News & Events

Increasing fish yield reduces land and water use by up to half

2021.9.24

A new article entitled “Environmental performance of blue foodsin the science journal Nature finds that fish and other aquatic foods (blue foods) present an opportunity for more sustainable diets with a low environmental impact.

Across all blue foods, farmed bivalves and seaweeds generate the lowest environmental impact. Capture fisheries predominantly generate greenhouse gas emissions, with small pelagic fishes generating lower emissions than all fed aquaculture fish, while farmed salmon and trout use the least land and water.
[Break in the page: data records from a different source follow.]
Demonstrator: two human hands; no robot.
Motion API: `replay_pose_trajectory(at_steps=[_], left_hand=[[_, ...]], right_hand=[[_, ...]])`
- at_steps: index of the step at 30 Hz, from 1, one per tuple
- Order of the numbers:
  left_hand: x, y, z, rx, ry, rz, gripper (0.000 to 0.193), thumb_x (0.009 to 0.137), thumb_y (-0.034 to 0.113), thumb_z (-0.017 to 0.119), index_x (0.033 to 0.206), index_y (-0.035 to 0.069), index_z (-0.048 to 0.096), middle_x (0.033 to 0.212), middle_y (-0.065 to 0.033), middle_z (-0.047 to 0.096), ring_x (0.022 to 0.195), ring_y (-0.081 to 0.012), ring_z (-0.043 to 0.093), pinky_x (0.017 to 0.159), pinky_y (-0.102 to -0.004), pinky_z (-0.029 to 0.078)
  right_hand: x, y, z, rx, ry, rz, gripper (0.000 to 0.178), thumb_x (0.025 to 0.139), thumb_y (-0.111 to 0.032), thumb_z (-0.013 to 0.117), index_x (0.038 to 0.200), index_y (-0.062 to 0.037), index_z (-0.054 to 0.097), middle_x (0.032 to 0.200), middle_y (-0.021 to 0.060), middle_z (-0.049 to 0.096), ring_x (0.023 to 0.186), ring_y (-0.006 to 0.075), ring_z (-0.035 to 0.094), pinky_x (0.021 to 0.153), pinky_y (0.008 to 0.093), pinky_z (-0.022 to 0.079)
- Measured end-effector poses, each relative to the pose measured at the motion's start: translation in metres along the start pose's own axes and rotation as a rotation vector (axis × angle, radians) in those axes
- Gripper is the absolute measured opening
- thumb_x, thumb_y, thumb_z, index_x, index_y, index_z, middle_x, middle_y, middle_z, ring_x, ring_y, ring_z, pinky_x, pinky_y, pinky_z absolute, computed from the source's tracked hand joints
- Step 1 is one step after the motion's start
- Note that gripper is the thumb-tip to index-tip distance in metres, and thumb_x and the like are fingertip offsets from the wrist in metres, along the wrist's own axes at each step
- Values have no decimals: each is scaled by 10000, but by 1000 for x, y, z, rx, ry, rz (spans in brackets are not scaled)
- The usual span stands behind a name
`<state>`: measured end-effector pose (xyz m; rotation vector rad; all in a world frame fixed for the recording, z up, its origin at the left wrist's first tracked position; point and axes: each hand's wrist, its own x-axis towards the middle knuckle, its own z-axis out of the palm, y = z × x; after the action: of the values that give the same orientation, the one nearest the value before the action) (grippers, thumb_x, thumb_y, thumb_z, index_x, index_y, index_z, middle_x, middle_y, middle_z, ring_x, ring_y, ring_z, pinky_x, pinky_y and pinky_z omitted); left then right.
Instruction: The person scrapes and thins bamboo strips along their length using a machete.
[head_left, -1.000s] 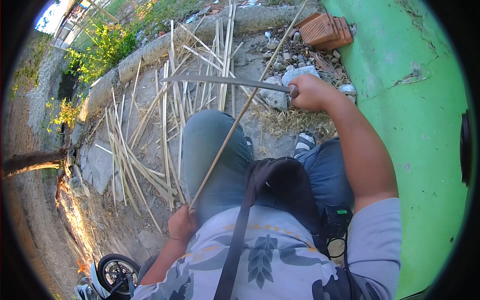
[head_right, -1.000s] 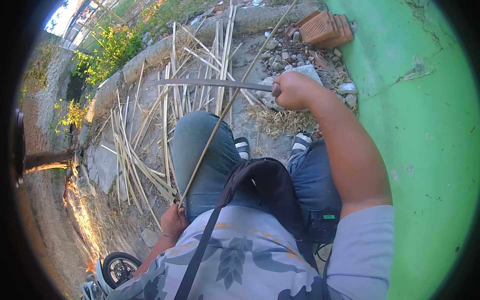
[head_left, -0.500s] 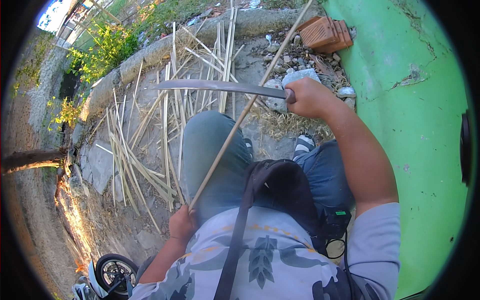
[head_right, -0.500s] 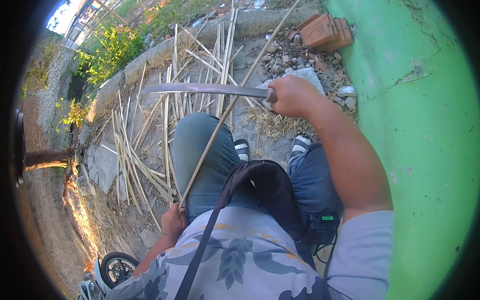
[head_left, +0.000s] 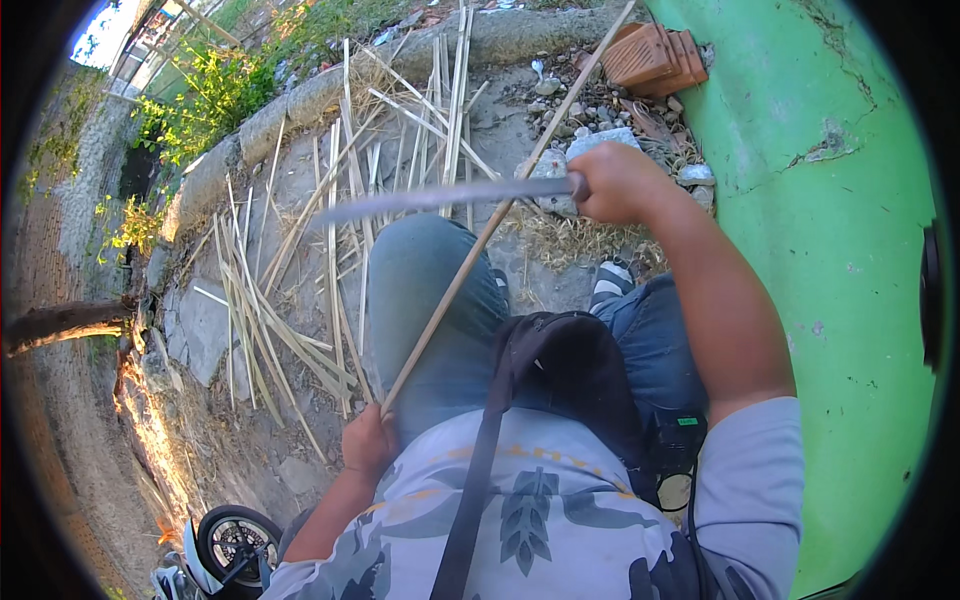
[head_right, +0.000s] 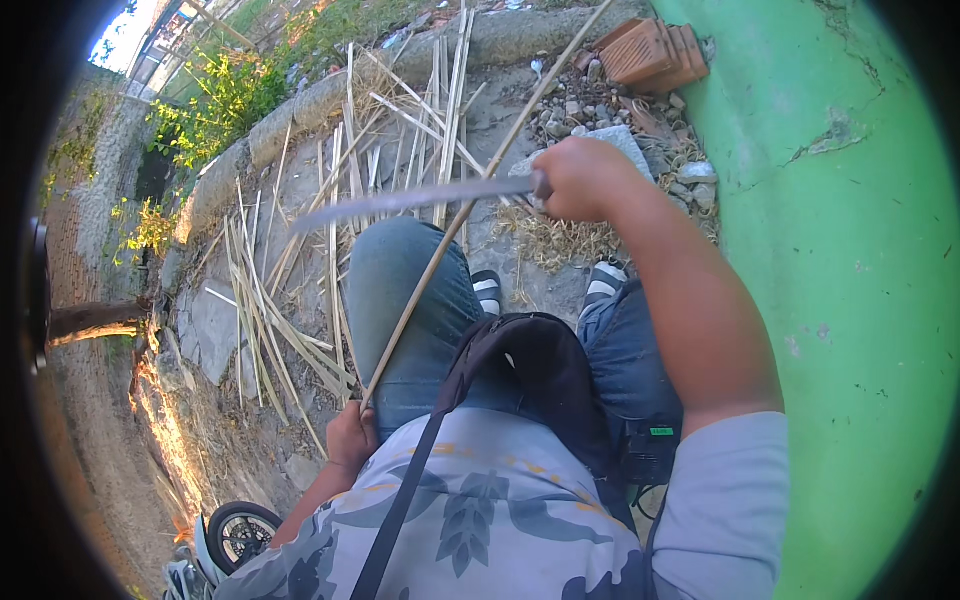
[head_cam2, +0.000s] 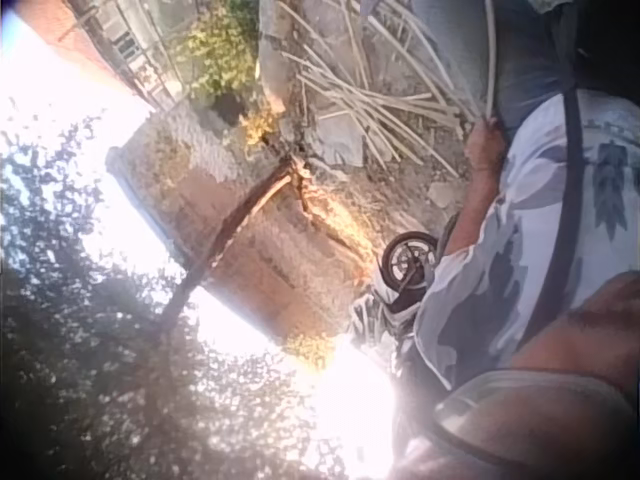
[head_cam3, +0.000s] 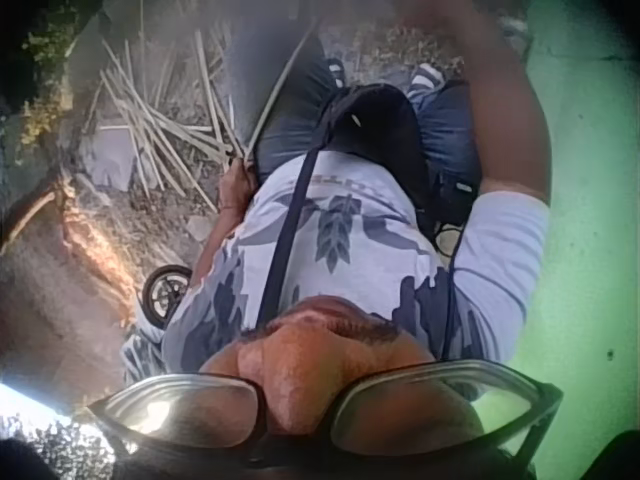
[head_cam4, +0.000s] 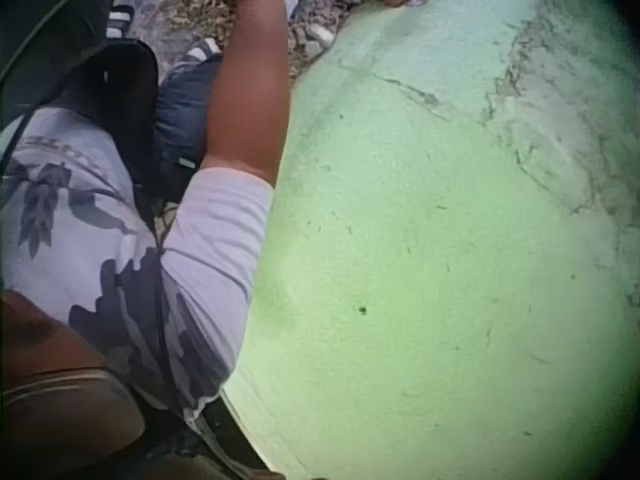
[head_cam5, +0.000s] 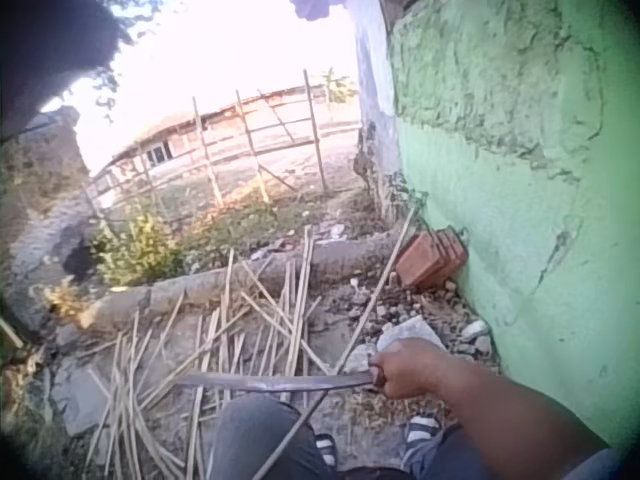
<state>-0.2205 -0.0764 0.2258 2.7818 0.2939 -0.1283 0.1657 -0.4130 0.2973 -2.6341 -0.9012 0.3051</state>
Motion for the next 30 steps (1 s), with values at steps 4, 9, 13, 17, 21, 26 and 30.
replay_pose_trajectory(at_steps=[4, 9, 13, 17, 21, 26, 30], left_hand=[[4, 1, 0, 28, -30, 1, 186, 911, 224, 577, 876, 50, 521, 680, -211, 610, 630, -442, 614, 572, -527, 487], [-2, -4, 3, 24, -2, -12, 191, 908, 218, 582, 862, 47, 512, 678, -214, 607, 624, -443, 612, 567, -524, 485], [2, -2, 2, 9, -2, 28, 185, 907, 215, 580, 868, 46, 516, 678, -214, 607, 625, -442, 612, 570, -526, 488], [2, -1, 2, 13, -13, 4, 189, 906, 218, 580, 875, 41, 521, 685, -218, 609, 637, -448, 614, 573, -531, 485], [-1, -4, 4, -11, 1, -16, 199, 910, 229, 577, 887, 39, 526, 690, -220, 612, 641, -447, 616, 574, -533, 485], [-1, -5, 5, 15, -23, 6, 192, 912, 235, 579, 897, 50, 531, 697, -214, 616, 650, -442, 620, 576, -527, 488], [0, -5, 4, 0, 0, 14, 186, 912, 234, 584, 888, 59, 525, 705, -209, 619, 656, -441, 620, 573, -524, 483]], right_hand=[[5, 27, 5, 54, 58, 77, 191, 807, -218, 603, 879, -77, 708, 836, 182, 689, 835, 386, 665, 774, 472, 535], [-3, -8, -5, 11, 11, 1, 196, 817, -220, 595, 882, -72, 707, 851, 191, 688, 826, 395, 659, 772, 480, 530], [8, 27, 2, 33, 2, 44, 193, 814, -224, 600, 868, -69, 701, 841, 205, 682, 821, 397, 657, 771, 477, 530], [8, 39, 8, 83, 10, 148, 186, 800, -218, 614, 868, -69, 702, 835, 200, 684, 828, 390, 661, 776, 468, 538], [1, 6, 4, 81, 56, -1, 159, 804, -199, 610, 825, -55, 674, 790, 205, 661, 779, 408, 638, 722, 477, 511], [1, 31, -4, -74, 36, -16, 172, 785, -205, 640, 884, -83, 709, 828, 193, 686, 833, 382, 668, 756, 468, 528], [5, 36, -7, 144, 121, 144, 165, 771, -203, 658, 889, -99, 710, 846, 172, 695, 829, 375, 670, 766, 468, 535]])
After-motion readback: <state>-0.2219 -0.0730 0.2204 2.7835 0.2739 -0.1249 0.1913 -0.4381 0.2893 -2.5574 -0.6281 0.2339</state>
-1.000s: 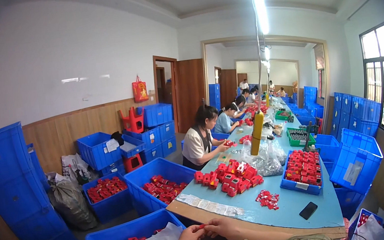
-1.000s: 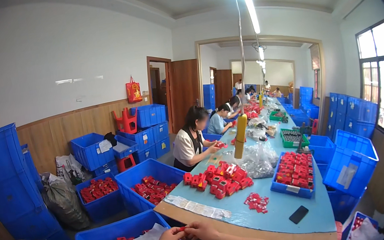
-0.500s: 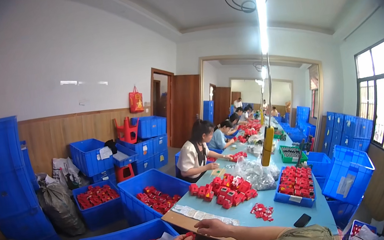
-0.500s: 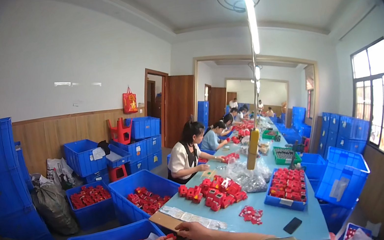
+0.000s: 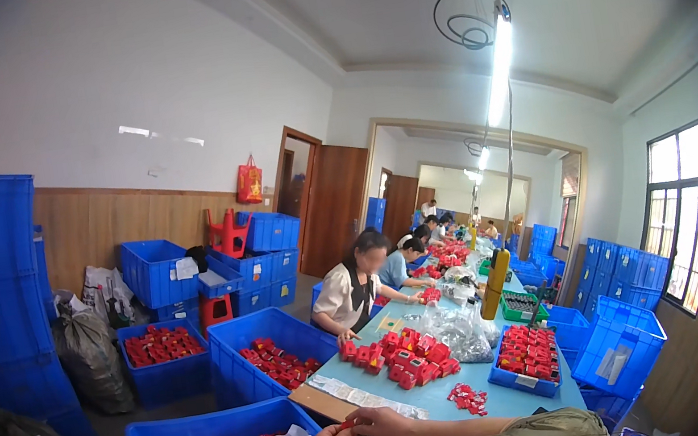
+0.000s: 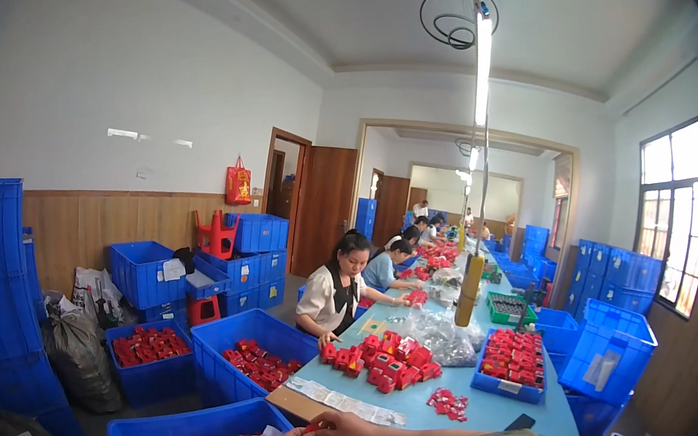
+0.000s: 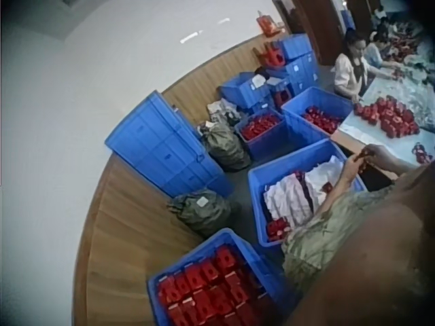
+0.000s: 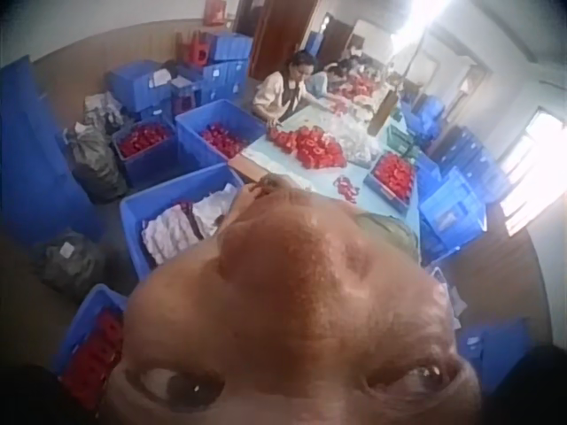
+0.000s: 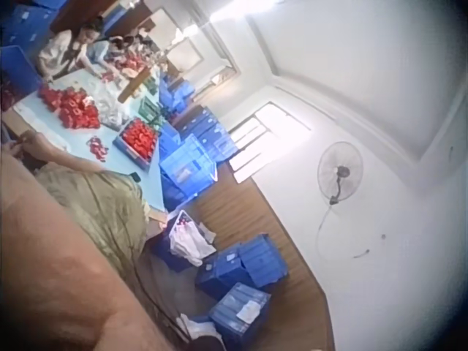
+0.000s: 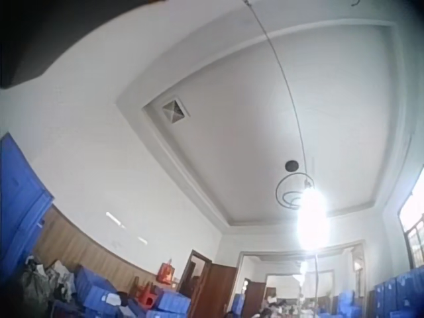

As a critical source of nutrition generating relatively low average environmental pressures, blue foods present an opportunity to improve nutrition with lower environmental burdens, in line with the Sustainable Development Goals to improve nutrition (Goal 2), ensure sustainable consumption and production (Goal 12), and sustainably use marine resources (Goal 14).

Blue foods, however, are underrepresented in food system environmental assessments and the stressors considered are limited. This article therefore examines the environmental performance across blue foods in a robust and methodological manner.

Improving feed conversion ratios reduces stressors across all fed groups, increasing fish yield reduces land and water use by up to half, and optimizing gears reduces capture fishery emissions by more than half for some groups.